> Exercise directions: Starting at the line below holding "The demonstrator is" and stopping at the line holding "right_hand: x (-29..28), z", print every line exactly, both ends included, and leave the rest out.

= = = = =

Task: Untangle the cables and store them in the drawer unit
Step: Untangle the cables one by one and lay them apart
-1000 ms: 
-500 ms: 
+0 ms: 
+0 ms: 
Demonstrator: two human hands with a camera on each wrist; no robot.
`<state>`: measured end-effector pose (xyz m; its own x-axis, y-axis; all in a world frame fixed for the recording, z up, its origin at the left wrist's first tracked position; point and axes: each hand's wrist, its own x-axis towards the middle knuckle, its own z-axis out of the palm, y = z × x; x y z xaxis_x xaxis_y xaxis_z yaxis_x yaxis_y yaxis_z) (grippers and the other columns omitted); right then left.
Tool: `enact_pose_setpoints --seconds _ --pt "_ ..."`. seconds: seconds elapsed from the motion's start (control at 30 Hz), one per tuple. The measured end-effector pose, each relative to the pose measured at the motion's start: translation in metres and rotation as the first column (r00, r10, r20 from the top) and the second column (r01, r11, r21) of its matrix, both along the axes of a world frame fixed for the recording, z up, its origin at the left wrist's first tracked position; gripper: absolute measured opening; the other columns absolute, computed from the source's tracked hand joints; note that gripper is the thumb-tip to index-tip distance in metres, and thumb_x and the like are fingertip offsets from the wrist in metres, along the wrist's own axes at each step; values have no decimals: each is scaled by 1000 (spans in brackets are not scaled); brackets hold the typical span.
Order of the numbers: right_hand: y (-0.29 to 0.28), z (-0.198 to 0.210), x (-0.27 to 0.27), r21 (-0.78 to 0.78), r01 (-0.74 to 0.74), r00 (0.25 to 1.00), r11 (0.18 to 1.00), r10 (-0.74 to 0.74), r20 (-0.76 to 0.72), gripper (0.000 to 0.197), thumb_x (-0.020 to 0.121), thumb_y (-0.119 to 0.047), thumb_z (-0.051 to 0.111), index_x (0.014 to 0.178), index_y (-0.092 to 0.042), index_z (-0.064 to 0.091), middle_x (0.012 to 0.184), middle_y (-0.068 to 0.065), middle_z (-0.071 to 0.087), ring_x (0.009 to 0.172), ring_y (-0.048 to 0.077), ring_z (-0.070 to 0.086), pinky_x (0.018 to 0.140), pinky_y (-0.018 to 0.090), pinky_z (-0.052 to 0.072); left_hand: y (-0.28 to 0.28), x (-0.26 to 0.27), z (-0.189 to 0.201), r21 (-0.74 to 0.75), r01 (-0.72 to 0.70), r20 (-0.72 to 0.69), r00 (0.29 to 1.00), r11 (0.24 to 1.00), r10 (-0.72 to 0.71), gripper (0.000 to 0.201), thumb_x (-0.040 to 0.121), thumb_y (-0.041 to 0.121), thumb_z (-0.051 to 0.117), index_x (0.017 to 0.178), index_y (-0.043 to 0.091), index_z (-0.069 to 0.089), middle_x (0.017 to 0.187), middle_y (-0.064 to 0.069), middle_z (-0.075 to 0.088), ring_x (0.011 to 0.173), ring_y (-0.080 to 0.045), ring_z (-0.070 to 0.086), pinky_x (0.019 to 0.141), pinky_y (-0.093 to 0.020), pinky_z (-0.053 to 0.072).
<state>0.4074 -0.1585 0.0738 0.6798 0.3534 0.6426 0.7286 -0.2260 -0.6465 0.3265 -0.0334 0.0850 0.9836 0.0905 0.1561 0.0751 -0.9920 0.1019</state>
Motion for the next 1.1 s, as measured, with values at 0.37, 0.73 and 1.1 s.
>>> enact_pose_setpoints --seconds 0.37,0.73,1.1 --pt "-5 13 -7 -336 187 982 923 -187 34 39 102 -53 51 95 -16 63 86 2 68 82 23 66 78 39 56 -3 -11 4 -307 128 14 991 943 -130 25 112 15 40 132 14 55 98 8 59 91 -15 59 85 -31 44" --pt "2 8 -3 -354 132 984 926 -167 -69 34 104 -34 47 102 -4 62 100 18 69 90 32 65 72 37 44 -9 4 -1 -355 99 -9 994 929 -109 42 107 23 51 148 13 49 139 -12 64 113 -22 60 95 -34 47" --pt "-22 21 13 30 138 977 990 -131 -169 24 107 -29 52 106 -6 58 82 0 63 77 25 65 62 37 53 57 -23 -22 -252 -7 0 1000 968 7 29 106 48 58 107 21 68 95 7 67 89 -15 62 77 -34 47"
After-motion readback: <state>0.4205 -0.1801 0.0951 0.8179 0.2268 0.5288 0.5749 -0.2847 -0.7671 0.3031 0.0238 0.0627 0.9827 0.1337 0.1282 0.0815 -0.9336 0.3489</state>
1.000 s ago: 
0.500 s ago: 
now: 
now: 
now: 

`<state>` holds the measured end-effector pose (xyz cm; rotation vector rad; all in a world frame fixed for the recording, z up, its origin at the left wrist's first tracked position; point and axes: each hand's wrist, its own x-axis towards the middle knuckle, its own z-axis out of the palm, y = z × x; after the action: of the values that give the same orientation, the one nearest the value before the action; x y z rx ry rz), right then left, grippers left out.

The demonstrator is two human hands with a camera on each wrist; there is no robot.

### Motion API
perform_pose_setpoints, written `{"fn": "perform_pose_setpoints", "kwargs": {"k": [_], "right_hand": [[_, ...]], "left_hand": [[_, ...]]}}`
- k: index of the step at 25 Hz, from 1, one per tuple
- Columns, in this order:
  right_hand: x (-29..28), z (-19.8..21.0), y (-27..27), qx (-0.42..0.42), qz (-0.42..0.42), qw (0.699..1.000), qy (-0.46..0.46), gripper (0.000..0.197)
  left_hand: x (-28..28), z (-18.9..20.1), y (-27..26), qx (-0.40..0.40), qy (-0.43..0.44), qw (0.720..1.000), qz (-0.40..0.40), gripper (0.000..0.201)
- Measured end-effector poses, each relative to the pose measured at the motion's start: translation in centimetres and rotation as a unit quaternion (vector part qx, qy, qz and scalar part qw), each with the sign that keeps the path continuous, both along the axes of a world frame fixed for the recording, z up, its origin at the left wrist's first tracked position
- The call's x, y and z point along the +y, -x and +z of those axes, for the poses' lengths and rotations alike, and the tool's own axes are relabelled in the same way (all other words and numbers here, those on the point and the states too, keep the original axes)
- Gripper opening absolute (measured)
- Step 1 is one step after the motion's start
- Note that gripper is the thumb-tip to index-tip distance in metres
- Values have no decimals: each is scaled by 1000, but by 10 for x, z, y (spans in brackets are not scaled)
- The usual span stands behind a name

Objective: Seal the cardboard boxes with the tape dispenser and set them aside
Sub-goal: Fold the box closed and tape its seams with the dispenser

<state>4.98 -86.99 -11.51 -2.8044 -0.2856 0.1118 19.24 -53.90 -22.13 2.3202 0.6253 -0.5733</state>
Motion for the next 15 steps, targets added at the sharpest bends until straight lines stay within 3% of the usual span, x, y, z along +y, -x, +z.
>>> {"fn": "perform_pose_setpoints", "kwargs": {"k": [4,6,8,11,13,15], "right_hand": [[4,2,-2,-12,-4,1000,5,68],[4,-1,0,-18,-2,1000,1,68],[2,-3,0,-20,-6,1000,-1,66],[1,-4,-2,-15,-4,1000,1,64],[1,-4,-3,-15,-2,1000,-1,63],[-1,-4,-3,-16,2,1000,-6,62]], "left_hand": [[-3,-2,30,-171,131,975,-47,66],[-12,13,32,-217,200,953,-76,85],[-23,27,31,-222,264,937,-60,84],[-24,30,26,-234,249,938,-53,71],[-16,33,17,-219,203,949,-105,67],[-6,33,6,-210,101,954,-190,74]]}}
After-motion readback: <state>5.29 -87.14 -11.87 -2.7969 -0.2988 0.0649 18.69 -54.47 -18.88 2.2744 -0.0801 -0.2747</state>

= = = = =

> The completed task:
The demonstrator is two human hands with a camera on each wrist; there is no robot.

### Motion API
perform_pose_setpoints, written `{"fn": "perform_pose_setpoints", "kwargs": {"k": [_], "right_hand": [[_, ...]], "left_hand": [[_, ...]]}}`
- k: index of the step at 25 Hz, from 1, one per tuple
- Columns, in this order:
  right_hand: x (-29..28), z (-19.8..21.0), y (-27..27), qx (-0.42..0.42), qz (-0.42..0.42), qw (0.699..1.000), qy (-0.46..0.46), gripper (0.000..0.197)

Nothing else remains for this exercise.